Virtual Memory Segments
Separating out memory into different virtual segments allows the meaning of different variables to be preserved. Memory segments make the virtual machine easier to reason about.
// virtual memory segments
Segment Role
---------------------------------------------------------------
argument Represents the function's arguments
local Represents the function's local variables
static Represents the static variables seen by the function
constant Represents the constant values 0,1,2,3,..., 32767
this Used to store 'this' of the caller
that Used to store 'that' of the caller
pointer Used to manipulate this & that. More detail below
temp Mapped directly on RAM locations 5-12
Semantics
I’ve included the specification for what the VM commands are supposed to do below. These specs are directly from Ehe Elements of Computing Systems.
Push / Pop Commands
Push / Pop commands transfer data between the stack and memory segments.
push
segment index: Pushes the value of segment[index] onto the stack, where segment is argument, local, static, this, that, pointer, or temp and index is a nonnegative integer.
pop
segment index: Pops the top stack value and stores it in segment[index], where segment is argument, local, static, this, that, pointer, or temp and index is a nonnegative integer.

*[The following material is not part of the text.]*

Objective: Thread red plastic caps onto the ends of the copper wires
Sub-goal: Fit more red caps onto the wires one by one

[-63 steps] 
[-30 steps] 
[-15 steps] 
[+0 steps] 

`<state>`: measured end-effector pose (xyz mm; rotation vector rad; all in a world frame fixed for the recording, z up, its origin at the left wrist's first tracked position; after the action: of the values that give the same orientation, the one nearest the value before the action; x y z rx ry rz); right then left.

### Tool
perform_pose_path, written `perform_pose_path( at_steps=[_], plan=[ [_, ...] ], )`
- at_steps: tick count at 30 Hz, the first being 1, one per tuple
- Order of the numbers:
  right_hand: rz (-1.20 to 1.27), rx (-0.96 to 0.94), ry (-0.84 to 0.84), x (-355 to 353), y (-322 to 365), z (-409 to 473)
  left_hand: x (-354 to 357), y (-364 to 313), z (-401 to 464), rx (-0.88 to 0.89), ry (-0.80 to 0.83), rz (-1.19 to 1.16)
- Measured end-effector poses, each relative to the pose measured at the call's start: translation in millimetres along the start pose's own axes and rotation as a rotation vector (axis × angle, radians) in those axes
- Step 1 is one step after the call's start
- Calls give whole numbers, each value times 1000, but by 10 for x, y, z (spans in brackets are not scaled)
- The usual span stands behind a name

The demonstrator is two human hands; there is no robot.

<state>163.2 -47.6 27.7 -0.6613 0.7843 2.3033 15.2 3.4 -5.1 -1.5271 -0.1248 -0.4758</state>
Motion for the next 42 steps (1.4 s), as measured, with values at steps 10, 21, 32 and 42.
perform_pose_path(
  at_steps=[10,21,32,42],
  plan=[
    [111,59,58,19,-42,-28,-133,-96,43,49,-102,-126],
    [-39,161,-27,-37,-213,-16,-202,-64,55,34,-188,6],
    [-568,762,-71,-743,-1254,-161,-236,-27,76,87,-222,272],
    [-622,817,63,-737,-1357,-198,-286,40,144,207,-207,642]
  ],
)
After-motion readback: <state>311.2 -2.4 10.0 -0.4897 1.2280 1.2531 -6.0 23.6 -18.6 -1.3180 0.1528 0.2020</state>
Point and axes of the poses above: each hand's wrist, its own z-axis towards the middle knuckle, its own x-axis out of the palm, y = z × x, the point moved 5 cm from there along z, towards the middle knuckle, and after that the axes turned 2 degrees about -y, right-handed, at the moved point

Arrithmetic-logical commands
These commands perform arithmetic and logical operations.
// arithmetic-logical commands of the VM language
cmd op comment
-------------------------------------------------------
add x + y integer addition (two's complement)
sub x - y integer subtraction (two's complement)
neg -y arithmetic negation (two's complement)
eq x == y equality
gt x > y greater than
lt x < y less than
and x And y bit-wise And
or x Or y bit-wise Or
not Not y bit-wise Not
Branching Commands
Branching commands facilitate conditional and unconditional branching.
label
label: Labels the current location in the function’s code. Only labeled locations can be jumped to. The scope of the label is the function in which it is defined. The label is a string composed of any sequence of letters, digits, underscore, dot, and color that does not begin with a digit. The label
command can be located anywhere in the function, before or after the goto commands that refer to it.
goto
label: Effects an conditional goto operation, causing execution to continue from the location marked by the label. The goto command and the labeled jump destination must be located in the same function.
if-goto
label: Effects a conditional goto operation. The stack’s topmost value is popped; if the value is not zero, execution continues from the location makred by the label; otherwise, execution continues from the next command in the program. The if-goto command and the labeled jump destination must be located in the same function.
Function Commands
Function commands facilitate function call-and-return operations.
function
functionName nVars: Marks the beginning of a function named functionName. The command informs that the function has nVars local variables.
call
functionName nArgs: Calls the named function. The command informs that nArgs arguments have been pushed onto the stack before the call.
return
: Transfers execution to the command just following the call command in the code of the function that called the current function.
Many of the images used in this post are recreations from the exellent book The Elements of Computing Systems by Noam Nisan and Shimon Schocken or from their content on Coursera.